» Exercise aim
What lines of the data hold the string "black"? Copy them all.
[Input data Boundary: Start]
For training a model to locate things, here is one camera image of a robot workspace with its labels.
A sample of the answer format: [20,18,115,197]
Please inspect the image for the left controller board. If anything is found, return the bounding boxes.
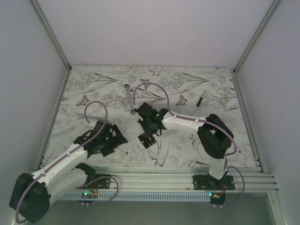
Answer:
[81,191,98,199]

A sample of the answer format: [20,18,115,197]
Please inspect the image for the aluminium mounting rail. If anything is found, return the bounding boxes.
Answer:
[95,166,279,193]

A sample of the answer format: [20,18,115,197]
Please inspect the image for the silver combination wrench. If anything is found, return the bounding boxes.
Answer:
[124,84,136,115]

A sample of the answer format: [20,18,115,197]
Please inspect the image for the white slotted cable duct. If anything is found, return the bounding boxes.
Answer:
[60,191,210,202]

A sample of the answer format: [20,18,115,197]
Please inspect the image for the controller board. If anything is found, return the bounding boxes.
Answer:
[209,193,226,205]
[81,191,98,199]

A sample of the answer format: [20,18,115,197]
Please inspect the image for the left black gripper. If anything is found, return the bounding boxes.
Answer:
[99,125,127,157]

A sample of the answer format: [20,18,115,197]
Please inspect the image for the right aluminium frame post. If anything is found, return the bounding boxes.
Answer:
[233,0,281,75]

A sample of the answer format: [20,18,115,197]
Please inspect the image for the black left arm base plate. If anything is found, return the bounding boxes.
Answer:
[Input data Boundary: End]
» Response area
Please inspect the image for the left black gripper. If anything is found, return the bounding boxes.
Please inspect the image for the black left arm base plate. If anything is found, return the bounding boxes.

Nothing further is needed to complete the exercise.